*** Data records ***
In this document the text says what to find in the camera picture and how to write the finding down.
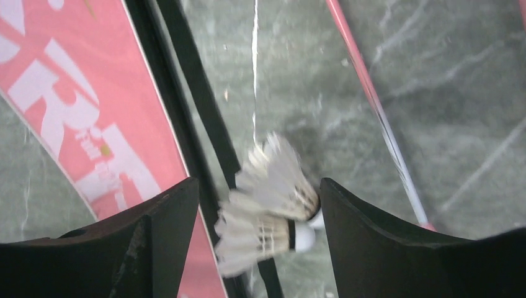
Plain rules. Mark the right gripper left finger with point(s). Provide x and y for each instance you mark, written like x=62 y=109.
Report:
x=140 y=252

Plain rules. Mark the left pink badminton racket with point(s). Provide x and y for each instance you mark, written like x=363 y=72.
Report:
x=375 y=103

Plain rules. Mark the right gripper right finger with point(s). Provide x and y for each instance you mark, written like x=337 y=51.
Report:
x=376 y=254

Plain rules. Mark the white shuttlecock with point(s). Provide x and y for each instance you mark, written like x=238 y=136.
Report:
x=271 y=180
x=248 y=237

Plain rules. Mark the pink racket bag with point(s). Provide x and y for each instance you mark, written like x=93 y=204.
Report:
x=99 y=86

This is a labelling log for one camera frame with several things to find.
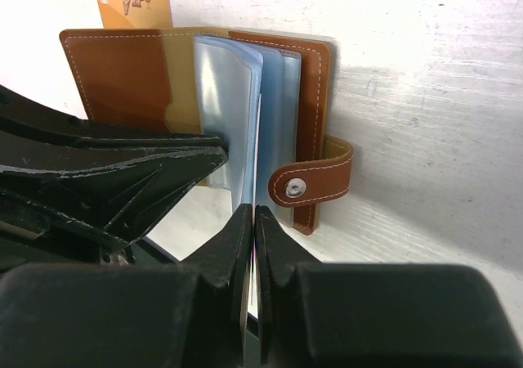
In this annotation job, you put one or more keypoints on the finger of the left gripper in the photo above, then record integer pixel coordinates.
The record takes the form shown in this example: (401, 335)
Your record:
(63, 204)
(28, 119)

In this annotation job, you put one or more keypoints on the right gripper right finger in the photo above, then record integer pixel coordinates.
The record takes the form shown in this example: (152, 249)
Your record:
(314, 314)

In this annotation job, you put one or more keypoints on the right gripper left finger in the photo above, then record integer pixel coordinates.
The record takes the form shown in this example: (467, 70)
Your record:
(189, 314)

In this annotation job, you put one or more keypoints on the gold card magnetic stripe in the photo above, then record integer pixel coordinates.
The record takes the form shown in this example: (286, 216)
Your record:
(252, 294)

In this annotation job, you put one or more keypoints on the gold card with chip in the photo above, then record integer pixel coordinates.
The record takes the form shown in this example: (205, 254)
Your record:
(135, 14)

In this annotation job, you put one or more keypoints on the brown leather card holder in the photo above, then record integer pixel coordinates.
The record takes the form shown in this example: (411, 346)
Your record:
(144, 78)
***
Work to complete:
Repeat the records in full and exactly, leaving every picture out.

Exercise output:
In this document the text says what to find in the camera picture and how to write the finding down.
Plain rules. Mark the right gripper left finger with point(s). Provide x and y for each instance you mark, written like x=62 y=109.
Report:
x=140 y=252

Plain rules. Mark the left pink badminton racket with point(s). Provide x and y for each instance you mark, written like x=363 y=72.
Report:
x=375 y=103

Plain rules. Mark the right gripper right finger with point(s). Provide x and y for each instance you mark, written like x=337 y=51.
Report:
x=376 y=254

Plain rules. Mark the white shuttlecock with point(s). Provide x and y for each instance you mark, written like x=238 y=136.
Report:
x=271 y=180
x=248 y=237

Plain rules. Mark the pink racket bag with point(s). Provide x and y for each instance you mark, written like x=93 y=204.
Report:
x=99 y=86

This is a labelling log for one camera frame with several things to find.
In this annotation job, you put one or more keypoints on the finger of the left gripper in the photo above, then record integer pixel coordinates.
The record takes the form shown in this example: (401, 335)
Your record:
(63, 204)
(28, 119)

In this annotation job, you put one or more keypoints on the right gripper right finger in the photo above, then record integer pixel coordinates.
The record takes the form shown in this example: (152, 249)
Your record:
(314, 314)

In this annotation job, you put one or more keypoints on the right gripper left finger in the photo above, then record integer pixel coordinates.
The record takes the form shown in this example: (467, 70)
Your record:
(189, 314)

In this annotation job, you put one or more keypoints on the gold card magnetic stripe in the photo above, then record integer pixel coordinates.
The record takes the form shown in this example: (286, 216)
Your record:
(252, 294)

In this annotation job, you put one or more keypoints on the gold card with chip in the photo above, then record integer pixel coordinates.
The record takes the form shown in this example: (205, 254)
Your record:
(135, 14)

In this annotation job, you put one or more keypoints on the brown leather card holder in the photo above, then record integer pixel coordinates.
The record takes the form shown in this example: (411, 346)
Your record:
(144, 78)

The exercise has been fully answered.